** Opening Input data block **

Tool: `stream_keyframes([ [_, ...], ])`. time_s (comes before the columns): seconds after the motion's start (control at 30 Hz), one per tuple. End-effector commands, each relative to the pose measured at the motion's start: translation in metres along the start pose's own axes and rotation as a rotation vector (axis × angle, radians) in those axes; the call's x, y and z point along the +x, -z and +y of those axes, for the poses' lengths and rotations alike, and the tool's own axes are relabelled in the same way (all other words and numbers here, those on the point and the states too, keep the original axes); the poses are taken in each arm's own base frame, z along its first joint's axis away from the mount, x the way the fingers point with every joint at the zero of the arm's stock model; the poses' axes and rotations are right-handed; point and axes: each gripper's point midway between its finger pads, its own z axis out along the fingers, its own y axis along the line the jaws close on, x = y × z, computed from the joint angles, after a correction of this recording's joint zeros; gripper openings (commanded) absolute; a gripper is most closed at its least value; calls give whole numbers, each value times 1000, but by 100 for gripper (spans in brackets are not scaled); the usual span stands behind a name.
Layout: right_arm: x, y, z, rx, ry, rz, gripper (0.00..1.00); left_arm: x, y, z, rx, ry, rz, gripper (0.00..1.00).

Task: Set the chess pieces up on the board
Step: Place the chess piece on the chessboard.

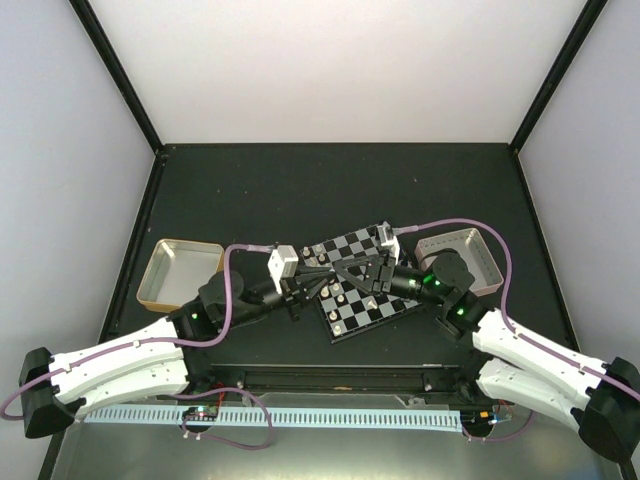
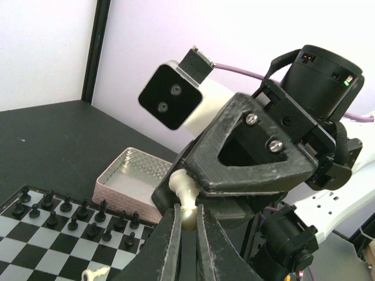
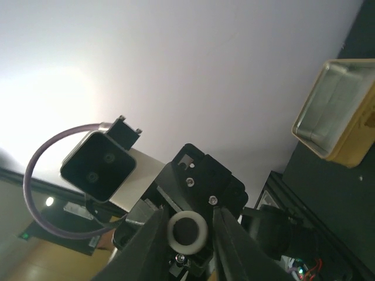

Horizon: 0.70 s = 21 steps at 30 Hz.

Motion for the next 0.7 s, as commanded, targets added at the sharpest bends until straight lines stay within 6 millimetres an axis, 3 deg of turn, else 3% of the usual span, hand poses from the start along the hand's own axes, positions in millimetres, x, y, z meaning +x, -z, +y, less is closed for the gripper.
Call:
stream_keyframes([
  [0.0,3,1,-16,70,-1,5,32,-10,0,2,-32,-14,-17,2],
  [0.1,-4,7,-27,154,25,-42,51,10,2,19,-123,9,77,2],
  [0.2,-13,18,-43,273,61,-104,59,37,10,36,-211,35,195,2],
  [0.47,-33,67,-96,655,126,-267,62,95,42,66,-420,127,538,2],
  [0.67,-40,96,-118,822,165,-334,62,140,45,77,-478,205,854,2],
])
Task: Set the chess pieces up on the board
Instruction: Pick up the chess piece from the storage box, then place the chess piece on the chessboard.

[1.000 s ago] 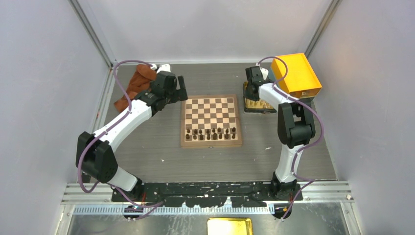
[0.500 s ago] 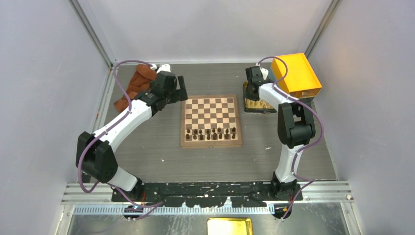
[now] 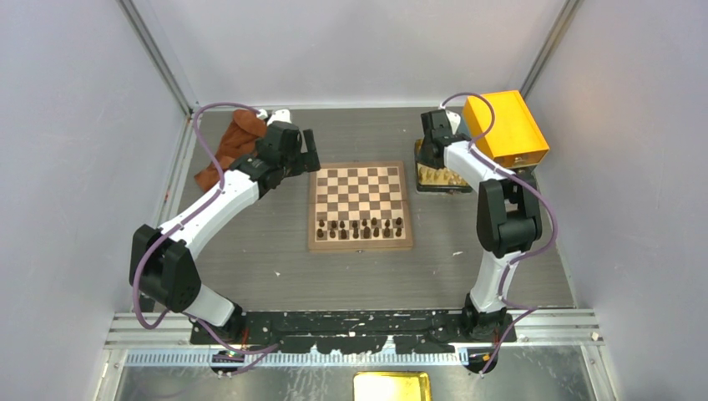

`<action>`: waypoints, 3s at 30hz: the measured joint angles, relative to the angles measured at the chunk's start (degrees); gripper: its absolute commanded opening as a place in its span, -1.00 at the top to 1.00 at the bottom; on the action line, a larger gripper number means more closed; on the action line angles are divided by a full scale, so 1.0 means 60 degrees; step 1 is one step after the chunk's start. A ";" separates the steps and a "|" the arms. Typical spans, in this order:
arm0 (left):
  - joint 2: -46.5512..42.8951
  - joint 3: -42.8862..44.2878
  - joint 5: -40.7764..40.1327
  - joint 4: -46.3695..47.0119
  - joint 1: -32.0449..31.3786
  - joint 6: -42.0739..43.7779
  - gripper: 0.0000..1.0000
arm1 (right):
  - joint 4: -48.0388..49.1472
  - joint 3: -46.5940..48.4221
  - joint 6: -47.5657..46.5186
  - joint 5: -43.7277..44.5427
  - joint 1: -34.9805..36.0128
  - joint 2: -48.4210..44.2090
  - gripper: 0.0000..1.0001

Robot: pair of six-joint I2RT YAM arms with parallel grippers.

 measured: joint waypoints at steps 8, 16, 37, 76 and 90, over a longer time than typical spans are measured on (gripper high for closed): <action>0.0000 0.0000 0.0000 0.0000 0.0000 -0.0033 -0.99 | -0.0087 0.0000 -0.0025 0.0004 0.0000 -0.0160 0.98; 0.0000 0.0000 0.0000 0.0004 0.0000 -0.0036 -0.99 | -0.0321 0.0011 -0.0069 0.0022 0.0000 -0.0914 0.98; -0.0466 -0.0543 -0.0047 0.0007 0.0000 -0.0062 -0.99 | -0.1628 0.1541 -0.0175 0.0685 0.1100 -0.1381 0.98; -0.1260 -0.0991 -0.0339 0.0073 0.0073 0.0055 -0.99 | -0.3279 0.5559 -0.0270 0.1264 0.2776 0.1384 0.98; -0.1282 -0.1071 -0.0368 0.0080 0.0153 0.0047 -0.99 | -0.3552 0.6113 -0.0474 0.1158 0.2823 0.2073 0.98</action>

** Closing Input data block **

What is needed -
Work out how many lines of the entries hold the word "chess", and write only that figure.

Your response -
4